EXERCISE — Across all the entries below, how many lines contain the string "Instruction"? The number by itself is the answer.

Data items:
- - - - -
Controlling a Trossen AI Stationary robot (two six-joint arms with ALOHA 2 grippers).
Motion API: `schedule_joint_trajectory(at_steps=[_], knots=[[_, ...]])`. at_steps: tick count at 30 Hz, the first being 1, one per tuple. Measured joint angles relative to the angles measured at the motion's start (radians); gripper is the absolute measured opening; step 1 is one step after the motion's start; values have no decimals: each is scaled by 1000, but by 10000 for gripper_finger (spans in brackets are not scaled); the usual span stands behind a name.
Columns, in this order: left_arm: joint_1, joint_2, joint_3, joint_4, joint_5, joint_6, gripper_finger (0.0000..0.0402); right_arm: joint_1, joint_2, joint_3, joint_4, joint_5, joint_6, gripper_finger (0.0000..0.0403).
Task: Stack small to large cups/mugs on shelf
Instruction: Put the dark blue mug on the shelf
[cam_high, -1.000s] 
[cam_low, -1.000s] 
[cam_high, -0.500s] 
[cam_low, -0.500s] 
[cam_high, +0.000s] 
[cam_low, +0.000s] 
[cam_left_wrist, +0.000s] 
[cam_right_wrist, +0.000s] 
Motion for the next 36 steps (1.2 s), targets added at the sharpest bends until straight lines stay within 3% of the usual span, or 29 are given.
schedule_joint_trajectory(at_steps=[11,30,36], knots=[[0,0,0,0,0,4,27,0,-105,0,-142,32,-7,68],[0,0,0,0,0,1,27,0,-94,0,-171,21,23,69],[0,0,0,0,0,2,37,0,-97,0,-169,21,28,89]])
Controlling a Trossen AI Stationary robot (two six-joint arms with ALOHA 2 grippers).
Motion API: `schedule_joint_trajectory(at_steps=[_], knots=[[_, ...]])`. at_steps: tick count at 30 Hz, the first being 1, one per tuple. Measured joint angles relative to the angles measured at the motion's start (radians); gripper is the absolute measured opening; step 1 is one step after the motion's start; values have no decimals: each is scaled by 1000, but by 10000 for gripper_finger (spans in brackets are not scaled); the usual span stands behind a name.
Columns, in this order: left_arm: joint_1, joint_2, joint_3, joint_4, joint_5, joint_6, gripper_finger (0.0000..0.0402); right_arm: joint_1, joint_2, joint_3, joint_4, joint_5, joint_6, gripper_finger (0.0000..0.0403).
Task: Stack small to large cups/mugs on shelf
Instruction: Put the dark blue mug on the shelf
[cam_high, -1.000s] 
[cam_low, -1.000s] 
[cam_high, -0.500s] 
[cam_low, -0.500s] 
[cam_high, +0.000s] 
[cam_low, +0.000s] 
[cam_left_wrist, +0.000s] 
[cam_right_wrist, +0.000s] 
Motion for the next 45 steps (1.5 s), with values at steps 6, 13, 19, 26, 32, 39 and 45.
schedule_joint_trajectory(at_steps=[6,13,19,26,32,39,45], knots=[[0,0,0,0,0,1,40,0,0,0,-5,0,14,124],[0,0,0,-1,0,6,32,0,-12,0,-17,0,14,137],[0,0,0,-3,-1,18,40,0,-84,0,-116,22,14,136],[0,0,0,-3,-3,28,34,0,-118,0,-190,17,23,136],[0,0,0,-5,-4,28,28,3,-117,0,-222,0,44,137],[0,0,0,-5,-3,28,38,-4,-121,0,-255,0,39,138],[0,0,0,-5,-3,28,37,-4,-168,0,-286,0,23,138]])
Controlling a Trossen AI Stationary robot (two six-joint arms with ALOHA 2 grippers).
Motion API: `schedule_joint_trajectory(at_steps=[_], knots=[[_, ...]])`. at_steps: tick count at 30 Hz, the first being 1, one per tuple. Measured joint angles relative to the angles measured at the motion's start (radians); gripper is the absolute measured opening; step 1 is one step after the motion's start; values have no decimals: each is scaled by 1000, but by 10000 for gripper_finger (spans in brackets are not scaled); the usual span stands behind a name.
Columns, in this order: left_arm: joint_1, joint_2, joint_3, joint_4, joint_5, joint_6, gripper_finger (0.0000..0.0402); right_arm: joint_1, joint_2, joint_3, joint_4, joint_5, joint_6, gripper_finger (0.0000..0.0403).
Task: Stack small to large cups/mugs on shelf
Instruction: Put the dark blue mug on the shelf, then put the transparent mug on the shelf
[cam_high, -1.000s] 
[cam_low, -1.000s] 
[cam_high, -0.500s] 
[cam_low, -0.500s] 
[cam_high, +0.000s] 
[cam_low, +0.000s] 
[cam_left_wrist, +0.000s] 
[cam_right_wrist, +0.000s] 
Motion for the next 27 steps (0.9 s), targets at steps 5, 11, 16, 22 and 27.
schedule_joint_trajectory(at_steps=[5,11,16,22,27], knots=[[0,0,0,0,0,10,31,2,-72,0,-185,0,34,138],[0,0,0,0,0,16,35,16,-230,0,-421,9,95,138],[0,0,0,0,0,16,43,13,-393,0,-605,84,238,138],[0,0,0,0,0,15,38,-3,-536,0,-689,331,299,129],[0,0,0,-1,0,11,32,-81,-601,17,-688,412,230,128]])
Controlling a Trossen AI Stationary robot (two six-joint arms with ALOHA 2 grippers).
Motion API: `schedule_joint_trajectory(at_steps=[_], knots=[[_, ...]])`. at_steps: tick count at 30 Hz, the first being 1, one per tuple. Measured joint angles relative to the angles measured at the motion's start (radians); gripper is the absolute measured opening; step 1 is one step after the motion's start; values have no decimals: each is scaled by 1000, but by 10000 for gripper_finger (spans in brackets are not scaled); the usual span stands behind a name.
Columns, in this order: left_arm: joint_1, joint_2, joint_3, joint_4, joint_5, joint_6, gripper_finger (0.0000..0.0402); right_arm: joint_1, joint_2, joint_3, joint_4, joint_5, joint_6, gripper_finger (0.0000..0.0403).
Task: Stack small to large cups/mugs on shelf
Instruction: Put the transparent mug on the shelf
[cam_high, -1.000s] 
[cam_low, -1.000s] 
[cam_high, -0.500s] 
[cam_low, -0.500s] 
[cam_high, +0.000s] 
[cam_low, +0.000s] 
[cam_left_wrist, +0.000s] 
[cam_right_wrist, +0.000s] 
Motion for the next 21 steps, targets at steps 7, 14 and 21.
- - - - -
RESULT OF THIS EXERCISE — 4